Yong Qiu Liu's Web Page--G.723.1 Audio

Introduction of multimedia codecs

4.5 G.723.1 Audio

G.723.1, also called TrueSpeech 6.3/5.3, is a member in the TrueSpeech family of speech compression algorithms from DSP Group, Inc., and produces digital voice compression levels of 20:1 and 24:1 respectively (6.3 Kbps and 5.3 Kbps). It is the highest quality compression algorithm DSP Group offers. It is adopted by the International Telecommunications Union (ITU) as a recommendation of ITU-T, called G.732.1, to specifies a coded representation used for compressing the speech or other audio signal component of multi-media services at a very low bit rate over public telephone (POTS) networks as part of the H.324 family. It is also used for the ITU H.323 audio and video standard as the low bit rate speech technology recommendation ^[22].

G.732 or G.723.1

Sometimes people call G.723.1 as G.723. Actually in the past, no coder designated as G.723 has ever existed. It was later folded into G.726. The ITU changed the name of the currently adopted G.723 coder to G.723.1 in order to avoid confusion. Thus, there is no real distinction between G.723.1 and G.723 with reference to the currently adopted G.723.1 standard^[23].

Bit rates supported

The G.723.1 coder has two bit rates associated with it. These are 5.3 Kbps with the ACELP algorithm that has a good quality and additional flexibility to the system designer, and 6.3 Kbps with the MP-MLQ algorithm that has a better quality. Both rates are mandatory parts of the encoder and decoder. This codec enables voice communications through the Internet and other audio compression applications just like over a regular telephone^[23].

Encoder/Decoder

As the G.723.1 coder is designed to operate with a digital signal, the following steps are performed to convert the analogue signal to digital samples suitable for the encoder.

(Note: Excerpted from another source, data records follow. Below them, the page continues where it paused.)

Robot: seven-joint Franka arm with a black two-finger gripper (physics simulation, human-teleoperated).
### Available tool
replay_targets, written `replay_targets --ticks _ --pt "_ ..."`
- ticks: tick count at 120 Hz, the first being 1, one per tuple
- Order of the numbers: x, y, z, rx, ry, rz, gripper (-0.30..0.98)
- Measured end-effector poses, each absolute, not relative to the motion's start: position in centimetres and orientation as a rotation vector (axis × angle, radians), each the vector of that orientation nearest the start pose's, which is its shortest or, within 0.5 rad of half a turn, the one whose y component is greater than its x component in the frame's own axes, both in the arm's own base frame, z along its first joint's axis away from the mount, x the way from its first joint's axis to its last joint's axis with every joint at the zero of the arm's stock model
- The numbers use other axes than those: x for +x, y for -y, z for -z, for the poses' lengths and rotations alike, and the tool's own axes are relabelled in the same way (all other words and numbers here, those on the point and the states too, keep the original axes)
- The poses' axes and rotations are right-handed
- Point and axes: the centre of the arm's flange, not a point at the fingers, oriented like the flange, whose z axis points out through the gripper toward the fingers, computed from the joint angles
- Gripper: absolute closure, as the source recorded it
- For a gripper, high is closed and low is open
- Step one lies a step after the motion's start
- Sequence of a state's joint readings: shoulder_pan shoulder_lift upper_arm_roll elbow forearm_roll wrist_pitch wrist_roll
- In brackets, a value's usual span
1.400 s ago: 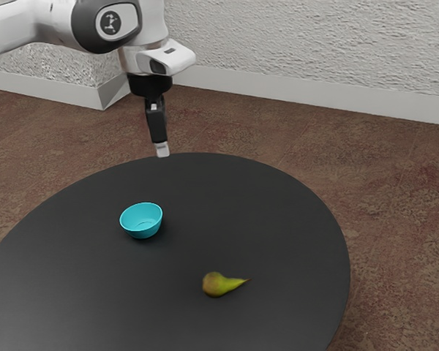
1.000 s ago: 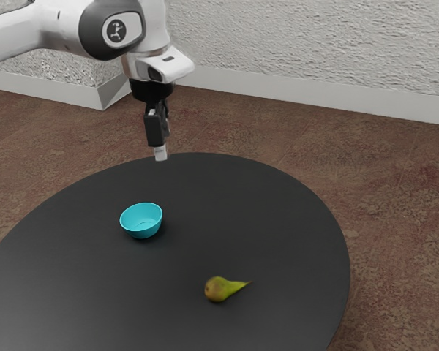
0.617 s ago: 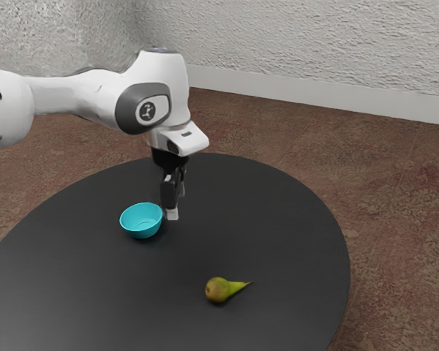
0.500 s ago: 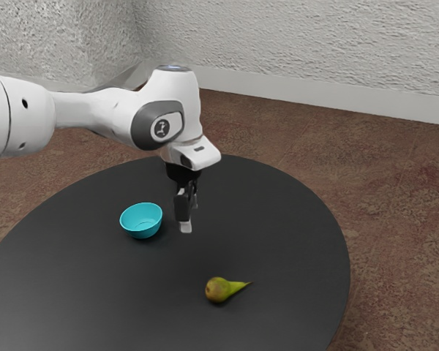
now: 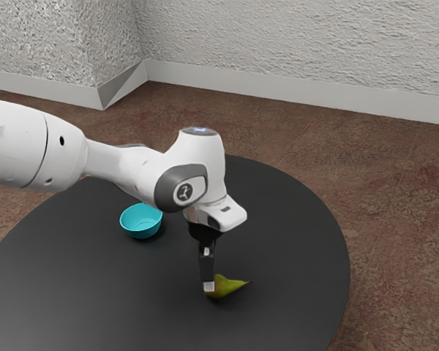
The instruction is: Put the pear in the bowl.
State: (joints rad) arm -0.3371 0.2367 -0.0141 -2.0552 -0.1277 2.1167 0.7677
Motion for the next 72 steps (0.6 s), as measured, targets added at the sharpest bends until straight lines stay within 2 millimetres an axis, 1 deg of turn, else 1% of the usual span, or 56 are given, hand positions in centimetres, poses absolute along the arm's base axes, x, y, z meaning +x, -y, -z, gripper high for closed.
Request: replay_targets --ticks 6,11,18,28,48,60,72 --pt "52.5 20.8 -30.6 -2.839 -1.625 -0.250 0.00" --pt "52.4 21.0 -30.2 -2.840 -1.615 -0.258 0.00" --pt "52.5 20.9 -29.8 -2.828 -1.612 -0.264 0.00" --pt "52.6 20.5 -29.7 -2.768 -1.640 -0.268 0.00" --pt "53.4 20.6 -28.8 -2.678 -1.690 -0.258 0.00" --pt "54.5 20.9 -28.2 -2.655 -1.704 -0.227 0.00" --pt "55.2 20.9 -26.7 -2.653 -1.710 -0.228 0.00"
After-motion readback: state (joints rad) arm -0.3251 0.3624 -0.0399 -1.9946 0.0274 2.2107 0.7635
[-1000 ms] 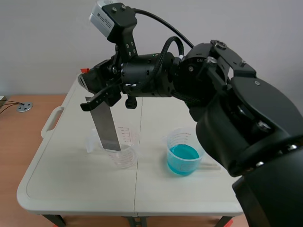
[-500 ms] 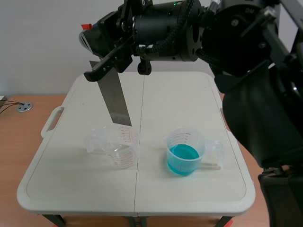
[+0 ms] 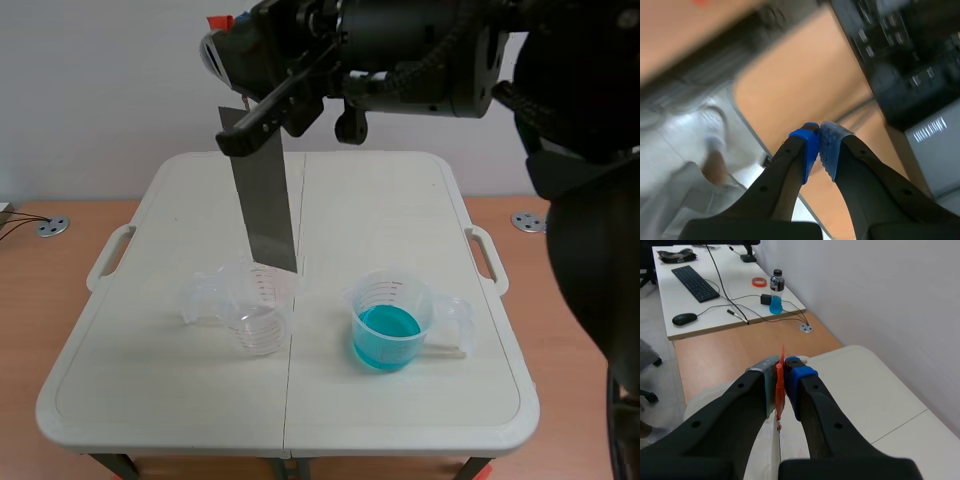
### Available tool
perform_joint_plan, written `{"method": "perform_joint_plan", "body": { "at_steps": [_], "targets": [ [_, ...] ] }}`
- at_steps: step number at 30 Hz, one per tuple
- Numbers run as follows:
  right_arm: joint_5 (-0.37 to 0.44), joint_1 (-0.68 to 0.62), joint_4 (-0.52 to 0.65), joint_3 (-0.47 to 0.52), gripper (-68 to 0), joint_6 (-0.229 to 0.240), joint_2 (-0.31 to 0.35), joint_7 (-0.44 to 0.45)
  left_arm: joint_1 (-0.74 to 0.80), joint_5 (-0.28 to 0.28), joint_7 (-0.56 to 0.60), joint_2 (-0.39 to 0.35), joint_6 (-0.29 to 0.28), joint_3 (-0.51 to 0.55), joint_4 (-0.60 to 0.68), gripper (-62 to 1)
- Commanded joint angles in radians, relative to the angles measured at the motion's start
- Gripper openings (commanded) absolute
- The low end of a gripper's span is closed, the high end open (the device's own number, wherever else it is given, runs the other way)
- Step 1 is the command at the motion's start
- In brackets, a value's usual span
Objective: Hold the metal plate by the orange handle, dip it into the blue solution, take it out and point at it, then put the plate back in the beaker on the left.
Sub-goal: 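Point at the plate with the left hand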
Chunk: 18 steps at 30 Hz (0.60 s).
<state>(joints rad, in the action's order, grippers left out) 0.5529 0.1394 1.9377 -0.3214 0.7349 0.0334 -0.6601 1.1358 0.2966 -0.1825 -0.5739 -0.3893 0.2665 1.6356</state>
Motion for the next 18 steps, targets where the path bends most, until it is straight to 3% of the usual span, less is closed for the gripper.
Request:
{"method": "perform_joint_plan", "body": {
  "at_steps": [1, 8, 14, 18],
  "targets": [
    [0.04, 0.018, 0.032, 0.013, -66.2, 0.011, 0.04, 0.014, 0.002, 0.01, 0.009, -0.006, -0.001, 0.051, 0.056, -56.2],
    [0.198, 0.009, 0.063, 0.089, -66.2, 0.011, 0.155, 0.015, 0.002, 0.01, 0.009, -0.006, -0.001, 0.204, 0.203, -56.2],
    [0.32, -0.022, 0.063, 0.175, -66.2, 0.011, 0.252, 0.016, -0.008, 0.01, 0.009, -0.024, -0.006, 0.22, 0.285, -56.2],
    [0.406, -0.042, 0.063, 0.225, -66.2, 0.011, 0.314, 0.017, -0.079, 0.01, 0.01, -0.028, -0.039, 0.219, 0.308, -56.2]
  ]
}}
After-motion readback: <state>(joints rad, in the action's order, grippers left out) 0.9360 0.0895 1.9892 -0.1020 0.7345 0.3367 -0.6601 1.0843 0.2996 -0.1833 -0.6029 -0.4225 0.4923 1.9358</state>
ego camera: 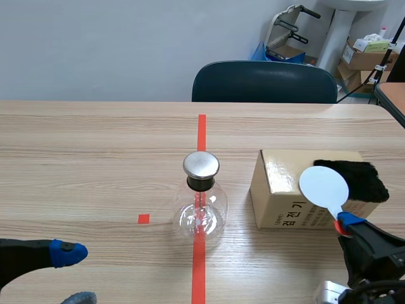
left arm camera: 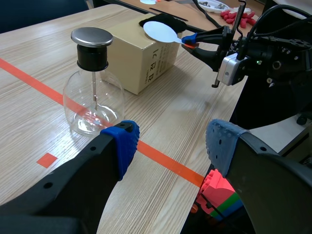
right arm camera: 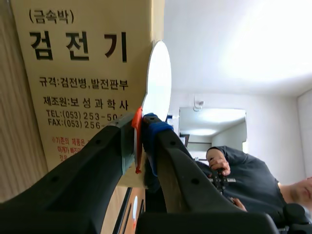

Telephone bandwidth filtering of the analogue input using Recommendation G.712.

Sampling at 8 kHz.

Converting to 16-bit linear PCM for the input to the encoder.

The processes used after decoding are similar and convert the digital samples back to an analogue signal.

Figure 2-27 G.723.1 codec block diagram ^[19]

The codec uses a linear prediction analysis-by-synthesis coding to minimise a perceptually weighted error signal.

As shown in figure 6, some key processes used in the codec algorithm are described below.

Framer: The samples are grouped as frames or blocks. Each frame has 240 samples which is 30 msec at the 8 kHz sampling rate.

High-pass filter: Each frame is high-pass filtered to remove the DC component.

Sub frames: Then each frame is divided into four sub frames, which have 60 samples each.

LPC analysis: By using the unprocessed input signal a 10th order Linear Prediction Coder (LPC) filter is computed for every sub frame. The LPC filter for the last sub frame is quantised using a Predictive Split Vector Quantiser (PSVQ).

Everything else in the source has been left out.